> YOUR OBJECTIVE: Exact copy, pictures excluded: the lines from the one containing "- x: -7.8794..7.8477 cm" to the end of the listing.

** Opening EXERCISE DATA block **

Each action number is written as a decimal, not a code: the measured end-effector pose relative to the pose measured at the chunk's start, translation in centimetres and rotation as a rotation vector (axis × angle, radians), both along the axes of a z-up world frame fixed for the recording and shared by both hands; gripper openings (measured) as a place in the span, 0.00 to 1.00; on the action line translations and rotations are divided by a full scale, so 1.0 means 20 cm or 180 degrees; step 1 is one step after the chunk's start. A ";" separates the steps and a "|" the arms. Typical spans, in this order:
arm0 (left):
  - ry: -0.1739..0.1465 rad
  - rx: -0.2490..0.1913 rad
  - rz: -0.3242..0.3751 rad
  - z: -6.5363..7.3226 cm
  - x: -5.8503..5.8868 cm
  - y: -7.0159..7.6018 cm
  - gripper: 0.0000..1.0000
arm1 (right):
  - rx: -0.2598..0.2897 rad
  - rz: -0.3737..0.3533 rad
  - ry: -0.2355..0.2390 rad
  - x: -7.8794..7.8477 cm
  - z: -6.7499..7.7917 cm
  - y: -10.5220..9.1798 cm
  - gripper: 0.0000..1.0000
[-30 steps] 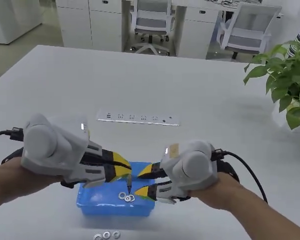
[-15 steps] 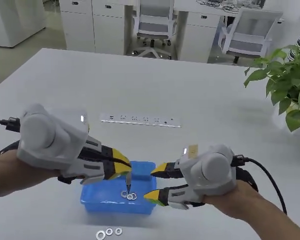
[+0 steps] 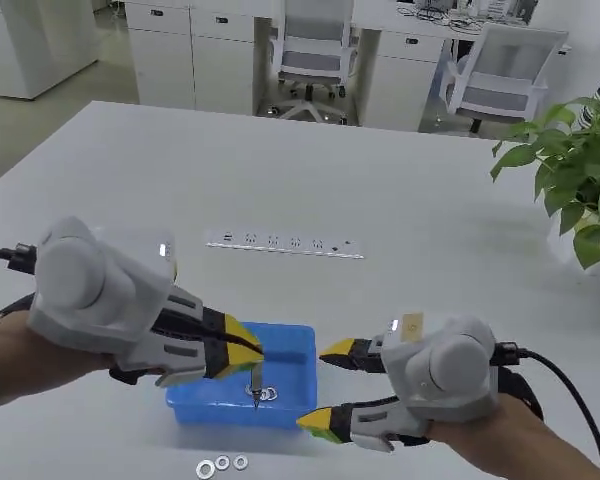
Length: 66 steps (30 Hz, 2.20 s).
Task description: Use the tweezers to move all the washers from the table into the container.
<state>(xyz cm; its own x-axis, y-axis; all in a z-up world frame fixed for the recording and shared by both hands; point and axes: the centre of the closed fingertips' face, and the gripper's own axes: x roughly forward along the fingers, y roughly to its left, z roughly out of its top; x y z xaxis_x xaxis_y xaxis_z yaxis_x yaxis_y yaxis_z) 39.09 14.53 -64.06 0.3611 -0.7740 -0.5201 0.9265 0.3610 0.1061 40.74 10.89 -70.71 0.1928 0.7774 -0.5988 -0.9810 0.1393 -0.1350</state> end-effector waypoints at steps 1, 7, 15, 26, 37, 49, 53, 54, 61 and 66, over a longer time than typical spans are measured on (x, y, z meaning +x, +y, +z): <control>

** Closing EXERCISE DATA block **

> RESPONSE TO THIS EXERCISE:
  - x: -7.8794..7.8477 cm
  - z: -6.7499..7.7917 cm
  - y: -10.5220..9.1798 cm
  - gripper: 0.0000..1.0000
[-30 steps] 
[-15 steps] 
[+0 steps] 
Length: 66 steps (30 Hz, 2.20 s).
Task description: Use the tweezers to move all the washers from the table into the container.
<state>(xyz cm; its own x-axis, y-axis; all in a z-up world frame fixed for the recording and shared by both hands; point and axes: the centre of the closed fingertips' face, and the gripper's own axes: x roughly forward along the fingers, y roughly to its left, z roughly out of its top; x y z xaxis_x xaxis_y xaxis_z yaxis_x yaxis_y yaxis_z) 39.09 14.53 -64.06 0.3611 -0.7740 -0.5201 0.9265 0.3610 0.1061 40.74 10.89 -70.71 0.1928 0.7774 -0.5988 -0.9810 0.1393 -0.1350</state> end-effector waypoints at steps 1, 7, 15, 26, 37, 49, 53, 54, 61 and 66, over a longer time than typical spans are measured on (x, y, z meaning +x, +y, +z): <control>

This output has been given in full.